My neighbor’s smart refrigerator keeps trying to text me salami
Rumpelstiltskin: [shows up for a spinning class] wtf am I the only one who actually brought straw
I am looking forward to 6pm Thanksgiving Day when Walmart opens its doors for its annual sale of trampled human corpses.
When my wife wants my opinion, she’ll give it to me.
I hate being the walking dead.
I wish I could be the driving dead.
Even the bus riding dead would do.
Put all your neighbors names on your Halloween tombstones in your front yard and wink when you’re outside and they walk by.
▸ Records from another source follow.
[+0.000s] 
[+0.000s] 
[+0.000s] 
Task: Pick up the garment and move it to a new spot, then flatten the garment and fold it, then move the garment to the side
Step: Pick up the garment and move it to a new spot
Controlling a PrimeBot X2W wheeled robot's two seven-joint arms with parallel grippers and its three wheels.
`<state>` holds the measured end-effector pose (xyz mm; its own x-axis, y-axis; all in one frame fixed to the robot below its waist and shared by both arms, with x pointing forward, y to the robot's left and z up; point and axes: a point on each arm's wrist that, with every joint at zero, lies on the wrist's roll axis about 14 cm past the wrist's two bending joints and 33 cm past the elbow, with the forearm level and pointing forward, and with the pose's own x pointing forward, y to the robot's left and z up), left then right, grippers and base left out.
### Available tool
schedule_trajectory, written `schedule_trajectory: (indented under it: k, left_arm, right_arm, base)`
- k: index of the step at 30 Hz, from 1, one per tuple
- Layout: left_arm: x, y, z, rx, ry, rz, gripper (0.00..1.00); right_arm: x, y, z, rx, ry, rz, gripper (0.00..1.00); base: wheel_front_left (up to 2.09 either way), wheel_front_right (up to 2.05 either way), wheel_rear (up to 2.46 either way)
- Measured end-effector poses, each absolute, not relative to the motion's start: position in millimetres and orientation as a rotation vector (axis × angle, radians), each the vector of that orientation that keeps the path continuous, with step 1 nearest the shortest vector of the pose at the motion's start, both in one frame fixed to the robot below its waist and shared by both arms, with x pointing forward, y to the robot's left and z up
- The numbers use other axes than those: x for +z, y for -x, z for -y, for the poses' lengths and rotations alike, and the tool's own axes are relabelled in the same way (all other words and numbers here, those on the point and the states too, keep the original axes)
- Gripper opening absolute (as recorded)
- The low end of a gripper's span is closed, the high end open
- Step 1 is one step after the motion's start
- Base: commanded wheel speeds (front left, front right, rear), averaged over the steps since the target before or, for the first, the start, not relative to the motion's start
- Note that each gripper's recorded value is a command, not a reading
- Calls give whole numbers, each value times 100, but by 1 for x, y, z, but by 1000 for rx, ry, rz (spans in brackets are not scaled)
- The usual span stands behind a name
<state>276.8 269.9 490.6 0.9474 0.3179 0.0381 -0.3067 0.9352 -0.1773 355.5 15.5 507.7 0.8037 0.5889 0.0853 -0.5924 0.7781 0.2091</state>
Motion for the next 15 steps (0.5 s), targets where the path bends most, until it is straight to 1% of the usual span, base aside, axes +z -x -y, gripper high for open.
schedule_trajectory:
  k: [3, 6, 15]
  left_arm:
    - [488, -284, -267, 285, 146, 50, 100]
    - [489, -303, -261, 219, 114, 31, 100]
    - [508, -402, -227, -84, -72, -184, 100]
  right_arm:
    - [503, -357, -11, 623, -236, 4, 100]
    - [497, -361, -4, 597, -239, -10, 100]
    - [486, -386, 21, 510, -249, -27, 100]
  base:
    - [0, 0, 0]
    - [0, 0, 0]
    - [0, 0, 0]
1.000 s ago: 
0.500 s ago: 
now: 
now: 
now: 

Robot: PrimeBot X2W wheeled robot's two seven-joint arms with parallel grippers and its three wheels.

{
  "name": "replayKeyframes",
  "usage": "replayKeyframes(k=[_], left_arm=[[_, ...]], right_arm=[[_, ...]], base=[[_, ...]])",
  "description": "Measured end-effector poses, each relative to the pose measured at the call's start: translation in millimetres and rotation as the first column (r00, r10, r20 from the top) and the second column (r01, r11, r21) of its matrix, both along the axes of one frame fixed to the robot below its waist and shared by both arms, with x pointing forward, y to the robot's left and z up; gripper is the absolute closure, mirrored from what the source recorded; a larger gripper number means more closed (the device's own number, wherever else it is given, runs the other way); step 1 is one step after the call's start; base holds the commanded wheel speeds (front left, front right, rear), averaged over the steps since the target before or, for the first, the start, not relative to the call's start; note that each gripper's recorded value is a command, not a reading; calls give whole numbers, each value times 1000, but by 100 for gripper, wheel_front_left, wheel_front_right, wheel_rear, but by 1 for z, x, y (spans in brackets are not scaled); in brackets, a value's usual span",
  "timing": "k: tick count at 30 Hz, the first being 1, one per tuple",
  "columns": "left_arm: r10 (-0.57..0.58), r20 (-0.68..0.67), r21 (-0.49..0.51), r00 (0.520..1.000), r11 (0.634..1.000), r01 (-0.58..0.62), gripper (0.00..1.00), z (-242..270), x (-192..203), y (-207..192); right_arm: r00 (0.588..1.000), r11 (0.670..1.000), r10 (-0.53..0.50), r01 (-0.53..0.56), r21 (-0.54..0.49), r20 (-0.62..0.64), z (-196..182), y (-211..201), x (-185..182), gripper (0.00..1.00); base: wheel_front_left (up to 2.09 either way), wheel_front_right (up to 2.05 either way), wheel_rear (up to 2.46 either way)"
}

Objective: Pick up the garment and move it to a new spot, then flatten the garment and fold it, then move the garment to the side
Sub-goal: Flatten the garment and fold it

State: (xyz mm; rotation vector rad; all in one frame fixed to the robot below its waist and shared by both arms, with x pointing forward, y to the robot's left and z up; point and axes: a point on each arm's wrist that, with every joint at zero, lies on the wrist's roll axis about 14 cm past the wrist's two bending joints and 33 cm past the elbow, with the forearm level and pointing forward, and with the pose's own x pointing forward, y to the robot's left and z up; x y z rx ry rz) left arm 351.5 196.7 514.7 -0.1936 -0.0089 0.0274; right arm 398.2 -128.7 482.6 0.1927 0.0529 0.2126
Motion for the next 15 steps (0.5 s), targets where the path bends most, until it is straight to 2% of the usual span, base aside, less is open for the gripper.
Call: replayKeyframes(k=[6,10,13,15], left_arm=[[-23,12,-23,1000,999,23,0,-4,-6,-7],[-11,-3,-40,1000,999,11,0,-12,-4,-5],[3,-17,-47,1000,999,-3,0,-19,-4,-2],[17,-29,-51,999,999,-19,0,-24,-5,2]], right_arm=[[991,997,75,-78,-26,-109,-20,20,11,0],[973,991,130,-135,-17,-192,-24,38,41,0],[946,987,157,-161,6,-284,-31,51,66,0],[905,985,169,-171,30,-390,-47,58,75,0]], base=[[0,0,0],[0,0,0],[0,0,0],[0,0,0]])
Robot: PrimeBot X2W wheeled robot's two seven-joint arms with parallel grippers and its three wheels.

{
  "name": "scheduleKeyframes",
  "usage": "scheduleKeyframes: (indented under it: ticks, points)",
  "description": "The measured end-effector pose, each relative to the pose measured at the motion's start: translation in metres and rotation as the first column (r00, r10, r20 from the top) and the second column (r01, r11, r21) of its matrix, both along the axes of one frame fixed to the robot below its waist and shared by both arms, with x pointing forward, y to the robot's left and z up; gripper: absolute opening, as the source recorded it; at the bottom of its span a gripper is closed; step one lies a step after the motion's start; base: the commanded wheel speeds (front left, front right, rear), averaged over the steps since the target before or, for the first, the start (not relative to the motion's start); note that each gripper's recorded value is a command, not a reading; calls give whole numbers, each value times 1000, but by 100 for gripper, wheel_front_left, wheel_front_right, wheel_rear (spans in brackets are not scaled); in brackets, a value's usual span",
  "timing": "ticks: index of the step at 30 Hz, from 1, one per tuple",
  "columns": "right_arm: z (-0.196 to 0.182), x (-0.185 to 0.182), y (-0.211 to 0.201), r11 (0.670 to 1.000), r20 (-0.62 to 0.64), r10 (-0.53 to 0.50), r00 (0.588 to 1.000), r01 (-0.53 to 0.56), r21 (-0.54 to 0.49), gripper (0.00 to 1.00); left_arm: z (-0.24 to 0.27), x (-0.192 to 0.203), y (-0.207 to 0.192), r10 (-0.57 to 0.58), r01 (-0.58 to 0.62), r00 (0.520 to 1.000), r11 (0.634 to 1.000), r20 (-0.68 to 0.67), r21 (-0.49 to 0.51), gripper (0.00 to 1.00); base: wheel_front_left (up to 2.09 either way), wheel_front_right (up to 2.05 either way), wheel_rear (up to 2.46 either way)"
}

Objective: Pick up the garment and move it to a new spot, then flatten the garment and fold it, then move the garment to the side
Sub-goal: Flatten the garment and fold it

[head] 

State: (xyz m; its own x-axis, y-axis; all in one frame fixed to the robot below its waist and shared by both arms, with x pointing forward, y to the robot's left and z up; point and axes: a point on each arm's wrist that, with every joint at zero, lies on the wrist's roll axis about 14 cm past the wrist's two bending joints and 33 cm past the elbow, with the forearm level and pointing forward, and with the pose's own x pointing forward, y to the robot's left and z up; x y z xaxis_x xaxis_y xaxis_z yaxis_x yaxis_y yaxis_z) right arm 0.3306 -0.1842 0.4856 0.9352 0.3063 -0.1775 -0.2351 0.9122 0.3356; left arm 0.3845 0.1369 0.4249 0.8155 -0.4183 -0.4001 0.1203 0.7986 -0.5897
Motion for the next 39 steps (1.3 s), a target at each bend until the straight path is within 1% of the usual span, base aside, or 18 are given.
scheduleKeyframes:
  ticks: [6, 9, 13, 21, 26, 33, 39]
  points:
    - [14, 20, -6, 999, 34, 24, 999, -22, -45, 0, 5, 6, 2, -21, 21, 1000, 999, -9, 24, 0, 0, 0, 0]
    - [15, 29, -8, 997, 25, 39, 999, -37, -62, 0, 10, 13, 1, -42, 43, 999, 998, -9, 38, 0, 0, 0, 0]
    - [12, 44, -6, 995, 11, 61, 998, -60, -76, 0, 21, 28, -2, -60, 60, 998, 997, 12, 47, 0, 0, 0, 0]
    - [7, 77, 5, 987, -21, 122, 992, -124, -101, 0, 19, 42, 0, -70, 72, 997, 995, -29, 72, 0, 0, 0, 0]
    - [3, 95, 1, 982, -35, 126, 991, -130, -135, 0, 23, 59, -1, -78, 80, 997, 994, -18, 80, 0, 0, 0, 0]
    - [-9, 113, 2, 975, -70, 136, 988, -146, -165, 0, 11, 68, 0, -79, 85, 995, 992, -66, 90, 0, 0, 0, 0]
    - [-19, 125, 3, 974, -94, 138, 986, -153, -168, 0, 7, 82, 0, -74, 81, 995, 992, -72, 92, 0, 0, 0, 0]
Keep your friend’s clothes in your enemy’s toaster.
Can anyone live in a sewer or do you have to be a clown or a Ninja Turtle
Dating tip:
If she says she’s into beards, don’t compliment hers.
Teen: Your outfit is on fleek!
Me: (confused) Yeah well your MOM is on fleek.
Teen: (smiles) Thank you!
Me: God damn it.
I am ‘yay my plans to go out got cancelled’ years old
My favorite part about playing video games with my kids is
WAIT WHICH GUY AM I
HOW DO I JUMP
WHAT’S HAPPENING
Instead of going to couples therapy, married people should just join Tinder and see what a nightmare single people have to deal with
ME: How do I get on that goth hot air balloon?
FRIEND: That’s a solar eclipse
The real reason the Mayan civilization collapsed is they never updated their Adobe.